The audio quality back at Mia’s home (after their night at Jack Rabbit Slims) was a bit odd in that it almost sounded like a hollow tunnel at points (like when Vincent is talking to himself in the loo). It’s sort of an awkward mix that really stands out and for that this movie drops in our audio score. Environmental sounds (part of the original recordings) are abundant in this film and we wonder if there will ever be an audio mix that cleans up distractions and levels off the tracks.
The soundtrack could have used a makeover, not necessarily an Atmos mix, but a revisit of things like background noises and room effects, as well as some inconsistencies in levels.
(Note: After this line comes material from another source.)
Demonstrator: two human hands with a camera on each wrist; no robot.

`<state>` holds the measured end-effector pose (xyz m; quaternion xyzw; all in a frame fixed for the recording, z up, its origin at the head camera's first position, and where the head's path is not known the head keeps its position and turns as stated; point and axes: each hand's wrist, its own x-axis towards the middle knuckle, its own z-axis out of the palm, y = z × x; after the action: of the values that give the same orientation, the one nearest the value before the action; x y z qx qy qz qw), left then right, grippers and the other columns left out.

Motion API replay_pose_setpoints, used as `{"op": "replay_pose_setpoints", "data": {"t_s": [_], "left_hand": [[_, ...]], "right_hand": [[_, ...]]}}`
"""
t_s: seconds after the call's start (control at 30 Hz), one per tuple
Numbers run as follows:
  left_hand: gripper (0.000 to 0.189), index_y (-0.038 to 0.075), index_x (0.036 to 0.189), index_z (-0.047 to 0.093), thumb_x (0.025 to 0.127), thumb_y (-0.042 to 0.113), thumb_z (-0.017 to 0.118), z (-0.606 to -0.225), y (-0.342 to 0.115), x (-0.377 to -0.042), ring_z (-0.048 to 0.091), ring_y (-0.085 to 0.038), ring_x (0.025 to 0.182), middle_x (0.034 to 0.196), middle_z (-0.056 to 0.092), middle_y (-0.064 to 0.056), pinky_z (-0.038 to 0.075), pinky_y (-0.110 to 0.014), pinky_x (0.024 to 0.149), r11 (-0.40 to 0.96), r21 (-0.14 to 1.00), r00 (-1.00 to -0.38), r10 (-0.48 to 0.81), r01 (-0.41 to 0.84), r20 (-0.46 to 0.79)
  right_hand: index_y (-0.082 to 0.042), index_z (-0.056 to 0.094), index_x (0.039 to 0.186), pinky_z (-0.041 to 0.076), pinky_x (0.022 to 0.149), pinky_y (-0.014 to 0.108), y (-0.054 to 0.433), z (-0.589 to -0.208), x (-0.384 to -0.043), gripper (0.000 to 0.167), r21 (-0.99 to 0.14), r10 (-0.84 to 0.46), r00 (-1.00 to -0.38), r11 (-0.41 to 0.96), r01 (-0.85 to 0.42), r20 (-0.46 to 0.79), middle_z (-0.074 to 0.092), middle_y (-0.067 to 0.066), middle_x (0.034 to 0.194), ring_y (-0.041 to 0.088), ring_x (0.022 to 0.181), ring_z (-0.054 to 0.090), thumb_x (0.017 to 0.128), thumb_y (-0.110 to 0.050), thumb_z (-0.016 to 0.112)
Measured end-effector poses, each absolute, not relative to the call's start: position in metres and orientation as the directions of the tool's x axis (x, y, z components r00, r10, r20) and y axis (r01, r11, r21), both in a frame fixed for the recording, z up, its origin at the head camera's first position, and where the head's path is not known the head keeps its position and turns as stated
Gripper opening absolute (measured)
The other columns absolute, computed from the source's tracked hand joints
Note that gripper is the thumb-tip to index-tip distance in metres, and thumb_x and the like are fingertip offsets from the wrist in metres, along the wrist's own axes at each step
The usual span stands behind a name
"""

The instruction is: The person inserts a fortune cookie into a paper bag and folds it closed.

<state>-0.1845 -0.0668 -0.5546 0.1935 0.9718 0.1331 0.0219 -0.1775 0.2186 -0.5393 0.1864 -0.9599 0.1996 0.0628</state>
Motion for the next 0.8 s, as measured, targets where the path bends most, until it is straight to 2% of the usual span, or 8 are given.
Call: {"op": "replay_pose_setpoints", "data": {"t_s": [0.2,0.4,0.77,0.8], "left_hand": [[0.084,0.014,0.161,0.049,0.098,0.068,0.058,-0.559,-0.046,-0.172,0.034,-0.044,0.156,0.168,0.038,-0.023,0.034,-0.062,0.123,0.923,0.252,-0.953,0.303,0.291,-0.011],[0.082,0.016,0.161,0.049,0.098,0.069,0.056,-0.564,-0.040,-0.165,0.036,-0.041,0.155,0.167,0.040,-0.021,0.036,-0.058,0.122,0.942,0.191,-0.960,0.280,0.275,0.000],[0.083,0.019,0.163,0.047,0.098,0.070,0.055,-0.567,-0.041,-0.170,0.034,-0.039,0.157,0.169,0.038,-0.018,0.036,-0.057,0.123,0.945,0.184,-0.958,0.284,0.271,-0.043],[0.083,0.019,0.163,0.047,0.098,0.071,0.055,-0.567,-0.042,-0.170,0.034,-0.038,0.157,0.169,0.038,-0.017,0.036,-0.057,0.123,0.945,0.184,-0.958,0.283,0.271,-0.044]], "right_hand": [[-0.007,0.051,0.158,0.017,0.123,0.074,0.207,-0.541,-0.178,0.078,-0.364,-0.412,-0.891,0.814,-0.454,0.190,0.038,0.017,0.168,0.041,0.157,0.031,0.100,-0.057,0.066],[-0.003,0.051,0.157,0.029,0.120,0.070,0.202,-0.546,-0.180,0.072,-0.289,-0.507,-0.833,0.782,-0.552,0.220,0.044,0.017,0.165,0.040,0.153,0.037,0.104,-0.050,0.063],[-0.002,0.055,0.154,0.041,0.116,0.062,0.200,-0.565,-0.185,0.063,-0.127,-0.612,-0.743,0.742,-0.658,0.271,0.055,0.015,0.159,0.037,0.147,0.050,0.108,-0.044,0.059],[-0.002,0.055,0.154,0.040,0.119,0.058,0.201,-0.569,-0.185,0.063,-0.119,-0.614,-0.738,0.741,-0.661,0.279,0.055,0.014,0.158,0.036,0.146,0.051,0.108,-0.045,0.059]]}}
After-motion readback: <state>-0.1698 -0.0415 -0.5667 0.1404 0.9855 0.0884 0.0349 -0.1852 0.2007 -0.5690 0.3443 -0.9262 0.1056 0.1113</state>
Let’s not lose the dynamics in the dialogue though, or lose any other characteristics to poor compression.
The bonus material is all legacy content, but it’s nice the 4k Blu-ray has a few extras included such as the “Not the Usual Mindless Boring Getting to Know You Chit Chat” and “Here are Some Facts on the Fiction” (both in HD) as well as an enhanced trivia track on the subtitles. Additional special features on the Blu-ray include Pulp Fiction: The Facts – Documentary, Deleted Scenes, Behind the Scenes Montages, Production Design, Siskel & Ebert “At the Movies”- The Tarantino Generation, Independent Spirit Awards, Cannes Film Festival – Palme d’Or Acceptance Speech, Charlie Rose Show, Marketing Gallery, and Still Galleries.
Any Quentin Tarantino movie in 4k is a must for most cinephiles, and Pulp Fiction on 4k Blu-ray is right at the top of the list. As alluded to earlier, watching Pulp Fiction in 4k with HDR is like experiencing the film for the first time. If you’ve got a home theater and projection environment the quality is probably as good, if not better than you could experience in theaters. Pulp Fiction may not provide the best sound experience from beginning to end (at least in our opinion), but the visuals kind of supersede any flaws in audio. This is a must 4k disc for any home theater enthusiast.